* Records shown:
========================================================================

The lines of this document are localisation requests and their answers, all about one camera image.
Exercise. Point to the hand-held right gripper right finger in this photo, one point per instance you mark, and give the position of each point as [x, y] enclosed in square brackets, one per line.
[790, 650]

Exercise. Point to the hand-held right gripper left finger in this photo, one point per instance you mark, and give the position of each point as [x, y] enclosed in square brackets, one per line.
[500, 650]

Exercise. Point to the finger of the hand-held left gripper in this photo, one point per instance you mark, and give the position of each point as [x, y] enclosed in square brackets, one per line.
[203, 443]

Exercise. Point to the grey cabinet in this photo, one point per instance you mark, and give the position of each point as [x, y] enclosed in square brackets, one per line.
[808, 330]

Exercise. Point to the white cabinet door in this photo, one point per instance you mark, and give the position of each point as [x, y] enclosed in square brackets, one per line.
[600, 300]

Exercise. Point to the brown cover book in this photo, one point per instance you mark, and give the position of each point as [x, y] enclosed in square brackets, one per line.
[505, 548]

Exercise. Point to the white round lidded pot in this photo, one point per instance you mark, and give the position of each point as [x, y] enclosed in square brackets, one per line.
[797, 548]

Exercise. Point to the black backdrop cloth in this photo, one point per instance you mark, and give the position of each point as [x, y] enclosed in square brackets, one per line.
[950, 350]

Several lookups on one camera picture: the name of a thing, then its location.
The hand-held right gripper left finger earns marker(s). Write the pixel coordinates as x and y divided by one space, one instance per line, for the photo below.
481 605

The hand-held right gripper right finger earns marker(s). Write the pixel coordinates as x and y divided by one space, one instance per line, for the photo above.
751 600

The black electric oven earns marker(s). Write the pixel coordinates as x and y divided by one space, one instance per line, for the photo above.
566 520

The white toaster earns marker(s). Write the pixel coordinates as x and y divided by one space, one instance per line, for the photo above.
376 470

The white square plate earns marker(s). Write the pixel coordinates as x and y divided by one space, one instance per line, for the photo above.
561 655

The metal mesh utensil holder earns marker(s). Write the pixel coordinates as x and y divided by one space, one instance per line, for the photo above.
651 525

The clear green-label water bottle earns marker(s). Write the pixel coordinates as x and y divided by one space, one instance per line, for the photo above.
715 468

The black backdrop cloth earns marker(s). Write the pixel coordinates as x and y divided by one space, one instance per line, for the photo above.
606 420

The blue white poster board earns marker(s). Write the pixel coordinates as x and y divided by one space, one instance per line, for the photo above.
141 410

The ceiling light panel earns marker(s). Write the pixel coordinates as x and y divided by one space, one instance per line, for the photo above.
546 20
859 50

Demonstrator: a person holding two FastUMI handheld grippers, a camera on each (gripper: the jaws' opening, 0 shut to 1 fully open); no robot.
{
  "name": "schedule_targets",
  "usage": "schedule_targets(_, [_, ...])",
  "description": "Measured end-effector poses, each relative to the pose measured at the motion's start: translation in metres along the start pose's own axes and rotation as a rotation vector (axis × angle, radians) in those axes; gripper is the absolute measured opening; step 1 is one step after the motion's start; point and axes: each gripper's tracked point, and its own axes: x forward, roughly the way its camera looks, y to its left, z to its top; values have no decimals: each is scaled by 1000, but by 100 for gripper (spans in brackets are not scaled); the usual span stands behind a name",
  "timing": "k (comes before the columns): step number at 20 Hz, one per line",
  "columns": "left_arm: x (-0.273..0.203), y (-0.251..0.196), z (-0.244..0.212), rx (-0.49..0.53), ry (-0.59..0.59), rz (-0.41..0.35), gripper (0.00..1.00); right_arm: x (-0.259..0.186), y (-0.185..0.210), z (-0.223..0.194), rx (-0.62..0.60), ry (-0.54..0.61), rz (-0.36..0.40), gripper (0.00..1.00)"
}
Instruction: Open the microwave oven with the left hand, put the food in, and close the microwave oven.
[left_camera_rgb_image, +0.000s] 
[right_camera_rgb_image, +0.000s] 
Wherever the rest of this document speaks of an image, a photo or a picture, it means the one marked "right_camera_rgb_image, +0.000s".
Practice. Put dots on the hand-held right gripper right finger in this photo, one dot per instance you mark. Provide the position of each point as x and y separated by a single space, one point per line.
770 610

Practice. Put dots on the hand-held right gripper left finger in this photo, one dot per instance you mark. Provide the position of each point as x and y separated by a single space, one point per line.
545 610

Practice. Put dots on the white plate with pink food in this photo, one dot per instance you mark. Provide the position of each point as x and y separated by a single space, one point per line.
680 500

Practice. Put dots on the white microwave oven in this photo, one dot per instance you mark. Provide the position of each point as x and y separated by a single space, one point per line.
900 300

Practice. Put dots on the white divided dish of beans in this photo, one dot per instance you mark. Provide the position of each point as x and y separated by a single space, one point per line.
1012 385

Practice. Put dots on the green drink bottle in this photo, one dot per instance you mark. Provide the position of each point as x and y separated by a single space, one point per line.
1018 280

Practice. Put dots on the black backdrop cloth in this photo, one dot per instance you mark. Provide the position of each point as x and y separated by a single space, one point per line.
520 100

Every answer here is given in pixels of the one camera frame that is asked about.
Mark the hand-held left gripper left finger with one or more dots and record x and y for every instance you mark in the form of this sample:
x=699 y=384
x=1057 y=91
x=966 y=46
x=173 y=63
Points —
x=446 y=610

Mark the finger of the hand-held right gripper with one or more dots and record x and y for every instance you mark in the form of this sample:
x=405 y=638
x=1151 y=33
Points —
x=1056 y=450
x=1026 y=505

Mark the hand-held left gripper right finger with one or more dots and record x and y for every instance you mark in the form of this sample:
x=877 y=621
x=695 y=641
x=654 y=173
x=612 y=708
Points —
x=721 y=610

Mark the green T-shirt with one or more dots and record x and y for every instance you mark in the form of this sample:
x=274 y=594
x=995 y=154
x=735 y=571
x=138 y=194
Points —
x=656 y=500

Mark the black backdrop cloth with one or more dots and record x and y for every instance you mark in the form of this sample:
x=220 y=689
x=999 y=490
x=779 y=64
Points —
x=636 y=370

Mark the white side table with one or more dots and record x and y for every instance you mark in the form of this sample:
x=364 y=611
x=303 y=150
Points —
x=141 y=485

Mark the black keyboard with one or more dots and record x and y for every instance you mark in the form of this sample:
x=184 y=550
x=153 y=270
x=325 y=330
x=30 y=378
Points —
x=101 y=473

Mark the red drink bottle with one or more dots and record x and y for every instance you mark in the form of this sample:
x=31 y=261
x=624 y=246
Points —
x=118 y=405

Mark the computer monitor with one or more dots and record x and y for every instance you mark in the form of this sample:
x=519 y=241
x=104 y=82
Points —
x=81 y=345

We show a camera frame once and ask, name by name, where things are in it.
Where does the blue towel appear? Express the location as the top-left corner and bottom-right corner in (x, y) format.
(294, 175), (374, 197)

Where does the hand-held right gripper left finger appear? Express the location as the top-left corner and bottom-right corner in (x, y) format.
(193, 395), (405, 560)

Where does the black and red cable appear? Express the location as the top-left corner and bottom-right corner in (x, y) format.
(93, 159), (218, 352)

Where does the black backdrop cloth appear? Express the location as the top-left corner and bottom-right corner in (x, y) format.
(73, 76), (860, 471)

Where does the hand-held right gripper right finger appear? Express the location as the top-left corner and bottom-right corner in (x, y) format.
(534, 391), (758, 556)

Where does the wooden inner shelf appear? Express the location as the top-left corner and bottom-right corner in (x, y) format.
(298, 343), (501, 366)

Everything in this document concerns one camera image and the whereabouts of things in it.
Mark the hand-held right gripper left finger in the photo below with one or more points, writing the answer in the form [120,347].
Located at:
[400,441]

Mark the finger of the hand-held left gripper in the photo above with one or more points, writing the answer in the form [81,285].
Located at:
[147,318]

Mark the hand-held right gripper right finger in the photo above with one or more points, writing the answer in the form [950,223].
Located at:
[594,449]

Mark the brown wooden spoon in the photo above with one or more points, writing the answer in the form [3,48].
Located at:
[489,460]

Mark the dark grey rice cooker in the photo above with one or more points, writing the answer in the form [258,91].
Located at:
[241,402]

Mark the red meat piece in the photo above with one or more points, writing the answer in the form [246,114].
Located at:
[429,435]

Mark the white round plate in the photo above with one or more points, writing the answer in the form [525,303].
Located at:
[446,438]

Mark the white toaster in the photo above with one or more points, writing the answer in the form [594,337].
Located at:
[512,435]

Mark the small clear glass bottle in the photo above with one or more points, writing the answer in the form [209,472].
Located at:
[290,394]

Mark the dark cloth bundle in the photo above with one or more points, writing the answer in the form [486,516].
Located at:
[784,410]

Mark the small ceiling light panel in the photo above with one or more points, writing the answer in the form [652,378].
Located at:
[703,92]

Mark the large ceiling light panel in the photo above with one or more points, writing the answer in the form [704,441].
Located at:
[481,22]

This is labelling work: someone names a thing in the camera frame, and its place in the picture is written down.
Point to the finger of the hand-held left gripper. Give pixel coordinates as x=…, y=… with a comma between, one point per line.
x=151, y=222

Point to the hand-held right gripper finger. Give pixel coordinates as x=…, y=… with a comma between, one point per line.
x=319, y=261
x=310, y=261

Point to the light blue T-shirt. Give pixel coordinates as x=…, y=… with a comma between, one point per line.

========================================================================

* Brief:
If a line in the entries contains "dark", copy it.

* Response below:
Mark the dark grey rice cooker in the photo above with one or more points, writing the answer in the form [258,91].
Mark the dark cloth bundle in the photo above with one or more points, writing the answer in the form [486,516].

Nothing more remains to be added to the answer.